Under the new local law, Quincy will bar marijuana dispensaries from being within 1,500 feet of a residential district, school, other marijuana center, or other city-licensed facility, such as a bar.
Cultivation of medical marijuana must take place on the same premise as the dispensary, and anyone allowed to grow medical marijuana must register with the city.
Permitting requirements, as well as inspection criteria, are outlined in the new rules.
“We’ve covered everything we could as far as what we know right now,” Timmins said, noting that the document is likely to evolve.
Councilors approved the rules unanimously, but paused to discuss a provision that could ultimately bar dispensaries from opening in the city.
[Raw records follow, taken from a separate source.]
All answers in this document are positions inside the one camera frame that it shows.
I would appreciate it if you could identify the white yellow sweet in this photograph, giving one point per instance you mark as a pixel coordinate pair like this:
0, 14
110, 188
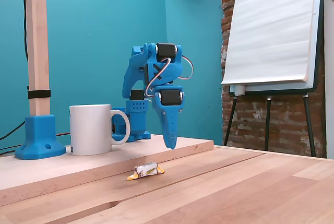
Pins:
146, 170

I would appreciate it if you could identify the white ceramic mug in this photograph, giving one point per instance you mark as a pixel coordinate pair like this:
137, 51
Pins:
90, 130

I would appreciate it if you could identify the light wooden base board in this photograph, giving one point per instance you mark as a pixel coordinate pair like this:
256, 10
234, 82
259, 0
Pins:
193, 144

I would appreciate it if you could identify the white flipchart paper pad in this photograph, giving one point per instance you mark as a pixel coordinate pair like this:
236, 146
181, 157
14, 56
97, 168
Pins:
268, 25

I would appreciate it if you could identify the flipchart easel with legs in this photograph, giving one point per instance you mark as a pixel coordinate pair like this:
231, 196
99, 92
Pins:
316, 38

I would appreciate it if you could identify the blue printed post base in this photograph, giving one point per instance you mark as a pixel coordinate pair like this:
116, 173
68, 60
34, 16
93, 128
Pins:
39, 140

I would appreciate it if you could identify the wooden camera post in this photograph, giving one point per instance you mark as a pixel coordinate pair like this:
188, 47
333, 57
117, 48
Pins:
37, 38
According to the ordinance, if any of the city’s laws conflicts with federal or state guidelines, the stricter provision would prevail. Federal law still outlaws medical marijuana, and would therefore prohibit access to the drug in the city.
Timmins said that federal legislators have been silent about the issue, but that the provision adequately protects the city, shifting the liability onto the cultivator or seller of the drug.
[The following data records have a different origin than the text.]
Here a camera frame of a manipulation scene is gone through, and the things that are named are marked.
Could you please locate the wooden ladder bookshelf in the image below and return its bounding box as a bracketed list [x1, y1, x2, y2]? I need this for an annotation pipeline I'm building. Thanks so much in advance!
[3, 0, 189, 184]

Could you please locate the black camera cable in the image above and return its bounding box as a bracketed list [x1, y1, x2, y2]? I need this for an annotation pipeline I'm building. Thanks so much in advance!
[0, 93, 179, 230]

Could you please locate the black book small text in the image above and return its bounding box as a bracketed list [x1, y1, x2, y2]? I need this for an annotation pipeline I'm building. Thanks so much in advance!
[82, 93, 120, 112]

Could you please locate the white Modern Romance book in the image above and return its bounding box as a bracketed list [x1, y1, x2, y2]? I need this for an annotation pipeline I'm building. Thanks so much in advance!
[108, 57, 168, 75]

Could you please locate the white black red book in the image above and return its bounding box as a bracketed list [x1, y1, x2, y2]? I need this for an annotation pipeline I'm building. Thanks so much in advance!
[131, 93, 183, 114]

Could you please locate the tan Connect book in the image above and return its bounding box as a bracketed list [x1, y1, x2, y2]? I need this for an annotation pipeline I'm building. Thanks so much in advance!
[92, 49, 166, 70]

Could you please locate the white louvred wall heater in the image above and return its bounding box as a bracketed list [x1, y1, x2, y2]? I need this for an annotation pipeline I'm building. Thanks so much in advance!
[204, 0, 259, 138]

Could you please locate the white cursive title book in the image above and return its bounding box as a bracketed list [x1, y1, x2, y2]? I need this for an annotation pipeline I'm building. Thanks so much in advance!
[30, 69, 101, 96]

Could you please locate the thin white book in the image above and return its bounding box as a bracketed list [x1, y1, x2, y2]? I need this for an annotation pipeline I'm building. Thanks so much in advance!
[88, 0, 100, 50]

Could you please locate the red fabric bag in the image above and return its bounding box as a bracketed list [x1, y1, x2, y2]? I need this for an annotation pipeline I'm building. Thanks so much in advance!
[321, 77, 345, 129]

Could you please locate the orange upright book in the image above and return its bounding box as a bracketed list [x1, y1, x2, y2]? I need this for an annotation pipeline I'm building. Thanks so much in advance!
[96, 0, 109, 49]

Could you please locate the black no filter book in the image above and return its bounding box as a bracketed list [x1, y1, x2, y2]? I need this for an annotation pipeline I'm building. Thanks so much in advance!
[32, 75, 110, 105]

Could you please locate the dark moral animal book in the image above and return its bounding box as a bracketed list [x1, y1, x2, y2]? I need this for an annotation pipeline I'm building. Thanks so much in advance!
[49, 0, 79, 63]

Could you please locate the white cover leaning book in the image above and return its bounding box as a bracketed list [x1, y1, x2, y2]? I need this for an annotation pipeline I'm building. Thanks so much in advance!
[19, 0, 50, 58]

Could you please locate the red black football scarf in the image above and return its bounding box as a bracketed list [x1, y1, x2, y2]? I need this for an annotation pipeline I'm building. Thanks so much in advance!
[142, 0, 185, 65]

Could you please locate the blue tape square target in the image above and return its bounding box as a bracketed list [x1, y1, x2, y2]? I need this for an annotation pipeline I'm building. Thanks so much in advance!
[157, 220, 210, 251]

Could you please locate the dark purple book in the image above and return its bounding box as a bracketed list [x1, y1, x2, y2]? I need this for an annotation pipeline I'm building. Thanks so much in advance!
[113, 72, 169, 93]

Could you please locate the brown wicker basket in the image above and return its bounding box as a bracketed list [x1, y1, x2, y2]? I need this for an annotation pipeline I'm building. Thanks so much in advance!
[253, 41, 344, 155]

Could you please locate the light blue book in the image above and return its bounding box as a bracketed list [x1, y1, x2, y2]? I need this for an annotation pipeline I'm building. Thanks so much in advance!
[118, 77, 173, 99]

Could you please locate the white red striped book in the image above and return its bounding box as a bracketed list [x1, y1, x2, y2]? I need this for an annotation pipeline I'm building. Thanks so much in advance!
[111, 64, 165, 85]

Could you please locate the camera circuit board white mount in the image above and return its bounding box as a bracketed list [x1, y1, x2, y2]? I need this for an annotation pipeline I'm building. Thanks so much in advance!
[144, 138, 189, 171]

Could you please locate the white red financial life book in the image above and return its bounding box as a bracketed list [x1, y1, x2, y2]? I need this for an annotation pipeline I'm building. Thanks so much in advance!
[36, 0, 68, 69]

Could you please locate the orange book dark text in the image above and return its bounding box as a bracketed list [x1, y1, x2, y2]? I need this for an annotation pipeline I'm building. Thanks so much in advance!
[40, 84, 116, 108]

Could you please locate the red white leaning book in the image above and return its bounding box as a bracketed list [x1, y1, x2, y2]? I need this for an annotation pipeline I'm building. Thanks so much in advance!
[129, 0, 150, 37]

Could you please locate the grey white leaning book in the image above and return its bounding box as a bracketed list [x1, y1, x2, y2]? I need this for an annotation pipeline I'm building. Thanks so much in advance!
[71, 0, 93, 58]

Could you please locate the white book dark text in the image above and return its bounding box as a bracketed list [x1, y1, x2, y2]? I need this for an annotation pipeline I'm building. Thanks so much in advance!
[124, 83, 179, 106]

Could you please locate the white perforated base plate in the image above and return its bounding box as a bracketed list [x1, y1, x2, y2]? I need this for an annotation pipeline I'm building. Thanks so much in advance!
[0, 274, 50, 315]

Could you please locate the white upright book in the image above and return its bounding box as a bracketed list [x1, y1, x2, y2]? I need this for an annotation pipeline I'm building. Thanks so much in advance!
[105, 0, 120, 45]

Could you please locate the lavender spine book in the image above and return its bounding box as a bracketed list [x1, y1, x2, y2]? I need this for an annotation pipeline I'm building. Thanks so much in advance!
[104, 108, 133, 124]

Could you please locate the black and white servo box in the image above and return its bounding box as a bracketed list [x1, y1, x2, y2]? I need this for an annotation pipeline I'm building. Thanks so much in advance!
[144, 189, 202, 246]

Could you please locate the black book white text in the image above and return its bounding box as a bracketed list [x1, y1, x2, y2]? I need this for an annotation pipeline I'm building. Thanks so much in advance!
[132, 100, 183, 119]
“It’s one we wanted to mix in this issue, but I don’t want a local official enforcing federal laws when the feds aren’t,” Timmins said.
Quincy has been working to put together guidelines for medical marijuana dispensaries since Massachusetts approved medical marijuana by ballot vote in November.
The state, too, has been scrambling to create marijuana laws since then, and only recently approving them in June.
The city's laws will take effect immediately, but won’t mean much until the moratorium on medical marijuana facilities lifts in several months.
Though the moratorium gave the city some time in developing these guidelines, City Councilor Brian Palmucci has noted the importance of having regulations on the books as soon as possible.
“I think it's important to give folks as much notice as possible as to where we will allow these things,” Palmucci said in an earlier interview. “They are on notice to what Quincy’s standards will be in terms of regulating med marijuana.”
Already cultivators and sellers seem to be coming to the city. Councilor Margaret Laforest noted that a group called Grassroots 420 has set up offices in Quincy Center to give educational seminars to potential operators.